Adler crossed his hands over his stomach. “That’s what I just said.”

Brano walked to the windows overlooking the factory and lowered the blinds.

Adler said, “I’m not a little boy, comrades. I fought for the workers’ state.”

“Did you?” said Brano.

“I’ve killed five leaders of imperial capitalism. Two politicians, a bank owner, a-”

He stopped because Gavra had punched the side of his head. He gritted his teeth, blinking.

Gavra’s knuckles tingled as he spoke. “I don’t care what you’ve done, comrade. I only care what you tell me now. Inside this little office anything can happen. To me, there’s no one in this whole factory except the three of us.”

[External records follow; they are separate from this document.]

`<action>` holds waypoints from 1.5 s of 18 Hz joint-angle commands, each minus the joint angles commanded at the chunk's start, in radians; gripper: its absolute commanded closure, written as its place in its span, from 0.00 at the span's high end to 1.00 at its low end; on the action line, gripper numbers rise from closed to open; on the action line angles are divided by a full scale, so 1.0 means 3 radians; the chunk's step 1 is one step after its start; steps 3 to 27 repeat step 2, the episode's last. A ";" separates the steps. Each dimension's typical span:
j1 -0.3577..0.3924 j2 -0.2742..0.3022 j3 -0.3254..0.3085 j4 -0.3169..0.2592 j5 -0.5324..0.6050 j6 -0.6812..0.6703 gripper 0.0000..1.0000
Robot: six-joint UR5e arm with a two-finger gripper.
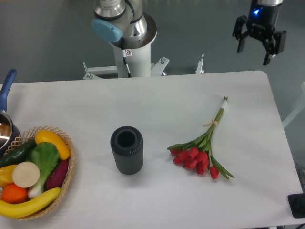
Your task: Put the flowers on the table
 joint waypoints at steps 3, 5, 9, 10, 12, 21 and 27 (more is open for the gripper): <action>0.0015 0.0000 -0.0005 -0.0005 0.0005 0.0000 1.00; 0.0015 0.0000 -0.0005 -0.0005 0.0005 0.0000 1.00; 0.0015 0.0000 -0.0005 -0.0005 0.0005 0.0000 1.00; 0.0015 0.0000 -0.0005 -0.0005 0.0005 0.0000 1.00; 0.0015 0.0000 -0.0005 -0.0005 0.0005 0.0000 1.00; 0.0015 0.0000 -0.0005 -0.0005 0.0005 0.0000 1.00; 0.0015 0.0000 -0.0005 -0.0005 0.0005 0.0000 1.00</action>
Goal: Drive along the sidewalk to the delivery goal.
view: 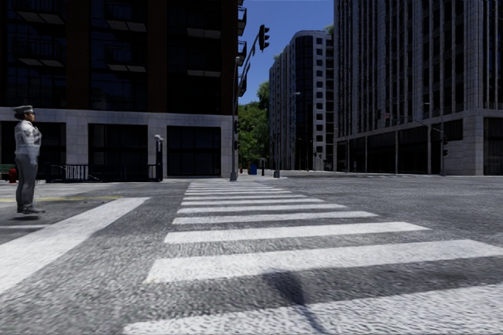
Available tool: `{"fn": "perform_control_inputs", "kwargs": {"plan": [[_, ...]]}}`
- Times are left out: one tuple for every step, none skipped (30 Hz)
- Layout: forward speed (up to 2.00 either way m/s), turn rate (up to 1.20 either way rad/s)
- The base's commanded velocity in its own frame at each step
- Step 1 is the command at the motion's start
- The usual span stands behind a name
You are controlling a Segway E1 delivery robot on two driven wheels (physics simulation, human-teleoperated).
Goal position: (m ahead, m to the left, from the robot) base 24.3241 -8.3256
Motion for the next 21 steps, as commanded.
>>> {"fn": "perform_control_inputs", "kwargs": {"plan": [[1.82, 0.0], [1.73, 0.0], [1.62, 0.0], [1.56, 0.0], [1.5, 0.0], [1.42, 0.0], [1.41, 0.0], [1.4, 0.0], [1.4, 0.0], [1.4, 0.0], [1.39, 0.0], [1.39, 0.0], [1.39, 0.0], [1.39, 0.0], [1.39, 0.0], [1.39, 0.0], [1.39, 0.0], [1.39, 0.0], [1.39, 0.0], [1.39, 0.0], [1.39, 0.0]]}}
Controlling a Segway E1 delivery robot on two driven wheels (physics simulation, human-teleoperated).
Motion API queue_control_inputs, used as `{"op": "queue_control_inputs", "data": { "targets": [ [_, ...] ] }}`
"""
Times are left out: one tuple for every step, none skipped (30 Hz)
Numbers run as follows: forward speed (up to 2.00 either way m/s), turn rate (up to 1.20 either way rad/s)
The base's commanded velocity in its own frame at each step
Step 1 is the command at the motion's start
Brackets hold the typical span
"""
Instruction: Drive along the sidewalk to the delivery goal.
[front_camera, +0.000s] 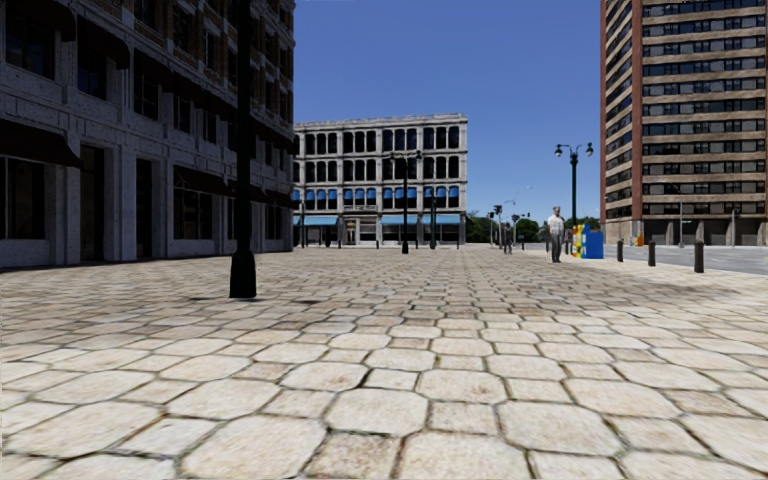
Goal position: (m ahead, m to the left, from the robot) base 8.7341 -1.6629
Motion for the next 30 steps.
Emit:
{"op": "queue_control_inputs", "data": {
  "targets": [
    [1.99, 0.0],
    [1.99, 0.0],
    [1.99, 0.0],
    [1.99, 0.0],
    [1.99, 0.0],
    [1.99, 0.0],
    [1.99, 0.0],
    [1.99, 0.0],
    [1.99, 0.0],
    [1.99, 0.0],
    [1.99, 0.0],
    [1.99, 0.0],
    [1.99, 0.0],
    [1.99, 0.0],
    [1.99, 0.0],
    [1.99, 0.0],
    [1.99, 0.0],
    [1.99, 0.0],
    [1.99, -0.15],
    [1.99, -0.28],
    [1.99, -0.28],
    [1.99, -0.31],
    [1.99, -0.29],
    [1.99, -0.28],
    [1.99, -0.28],
    [1.99, -0.28],
    [1.99, -0.15],
    [1.99, -0.03],
    [1.99, 0.0],
    [1.99, 0.0]
  ]
}}
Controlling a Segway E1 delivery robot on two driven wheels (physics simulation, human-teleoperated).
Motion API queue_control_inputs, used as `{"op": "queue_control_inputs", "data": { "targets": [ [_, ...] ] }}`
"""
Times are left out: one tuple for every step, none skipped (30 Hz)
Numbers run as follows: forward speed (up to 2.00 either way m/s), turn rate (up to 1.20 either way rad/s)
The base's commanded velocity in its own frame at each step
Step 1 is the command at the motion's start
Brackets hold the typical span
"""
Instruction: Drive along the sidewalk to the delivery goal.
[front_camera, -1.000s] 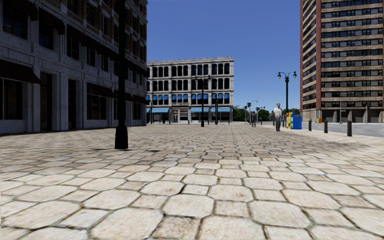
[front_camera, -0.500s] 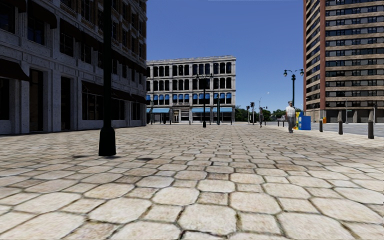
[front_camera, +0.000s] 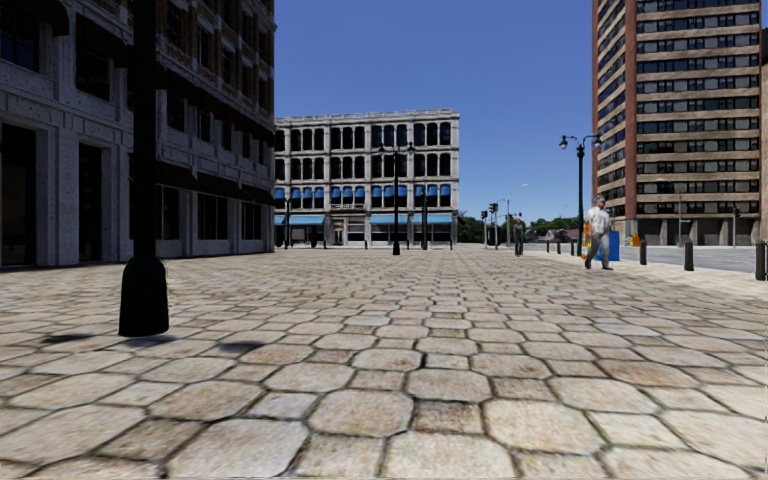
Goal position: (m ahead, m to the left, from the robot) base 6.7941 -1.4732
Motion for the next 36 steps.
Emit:
{"op": "queue_control_inputs", "data": {
  "targets": [
    [1.99, 0.0],
    [1.99, 0.0],
    [1.99, 0.0],
    [1.99, 0.0],
    [1.99, 0.0],
    [1.99, 0.0],
    [1.99, 0.0],
    [1.99, -0.17],
    [1.99, -0.43],
    [1.99, -0.51],
    [1.99, -0.51],
    [1.99, -0.53],
    [1.99, -0.54],
    [1.99, -0.52],
    [1.99, -0.12],
    [1.99, -0.12],
    [1.99, -0.08],
    [1.99, -0.02],
    [1.99, 0.0],
    [1.99, 0.0],
    [1.99, 0.0],
    [1.99, 0.0],
    [1.99, 0.0],
    [1.99, 0.0],
    [1.99, -0.1],
    [1.99, -0.54],
    [1.99, -0.54],
    [1.99, -0.68],
    [1.99, -0.72],
    [1.99, -0.6],
    [1.99, -0.1],
    [1.99, -0.01],
    [1.99, -0.01],
    [1.99, 0.0],
    [1.99, 0.0],
    [1.99, 0.0]
  ]
}}
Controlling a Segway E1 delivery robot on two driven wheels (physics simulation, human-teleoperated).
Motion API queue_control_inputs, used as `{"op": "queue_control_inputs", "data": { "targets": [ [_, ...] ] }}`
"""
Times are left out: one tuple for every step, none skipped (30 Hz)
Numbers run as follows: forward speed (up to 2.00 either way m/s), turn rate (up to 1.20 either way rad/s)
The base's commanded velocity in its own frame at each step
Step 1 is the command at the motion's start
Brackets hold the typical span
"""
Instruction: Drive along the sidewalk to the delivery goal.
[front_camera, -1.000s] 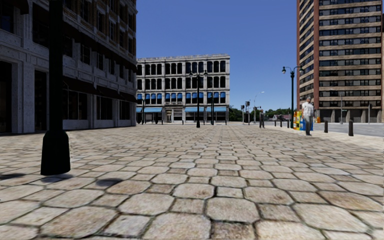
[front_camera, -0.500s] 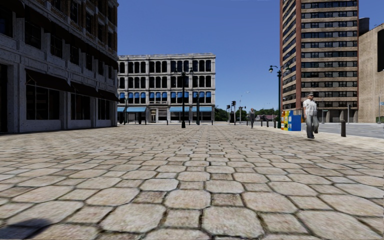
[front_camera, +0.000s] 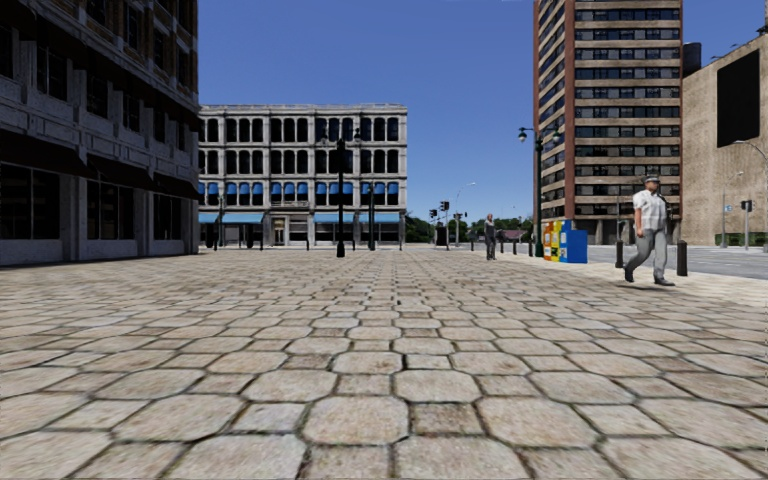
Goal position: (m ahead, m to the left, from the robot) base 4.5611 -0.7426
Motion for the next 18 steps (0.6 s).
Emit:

“But I don’t know anything!”

Brano watched as Gavra clutched the German’s hair and threw his head on the desk. It bounced. Gavra squatted again. “Listen, comrade. Sixty-eight people are dead, and one of them was a colleague of mine. I was fond of him. You’re the one who dictated what flight would be blown up, and you’re the only one I have my hands on.”

“Blown up?” he said, confused. “They weren’t supposed to blow it up.” He wasn’t able to see very well.

“What were they supposed to do?” asked Brano.

“Money-just money. And to free some comrades.”

“How did you know Norair Tigran?”

“A few years ago. West Berlin. A Marxist discussion group.”

“Okay, then,” said Brano. “Why that plane? Why that day?”

“A phone call.”

Brano straightened.

“What phone call?” said Gavra.

“I get them sometimes, all right? My old comrades know where to find me. But this was from a local. I suppose it was one of your guys.”

“Our guys?”

“From the Ministry.”

Gavra hesitated. “What did this person say?”

He sniffed. “Just to call Norair. Tell him about the plane. That plane, that day. He knew they were trying to decide when to pull it off.”

“Did he say who he was?” asked Brano.

“Of course not.”

“So why,” said Brano, “did you listen to him?”

Adler seemed briefly confused; then a trace of contempt entered his voice. “Are you guys for real?”

Gavra put a fist into his stomach, doubling the German over. “Answer the question.”

Adler took a few breaths. “These kinds of calls, I don’t question them. Yalta Boulevard has its own agenda, doesn’t it? We help liberation movements all over the world.”

Gavra wasn’t sure what to believe. He leaned over the German. “These men. They arrived in town on Sunday. And you met them at the Metropol to give them the explosives. Didn’t you?”

“No,” he said.

Gavra grabbed his ears. He tried to pull away, but by then Gavra had put his knee into his face. His nose started to bleed, and his eyes were dripping as Gavra squatted again. “Tell me the truth.”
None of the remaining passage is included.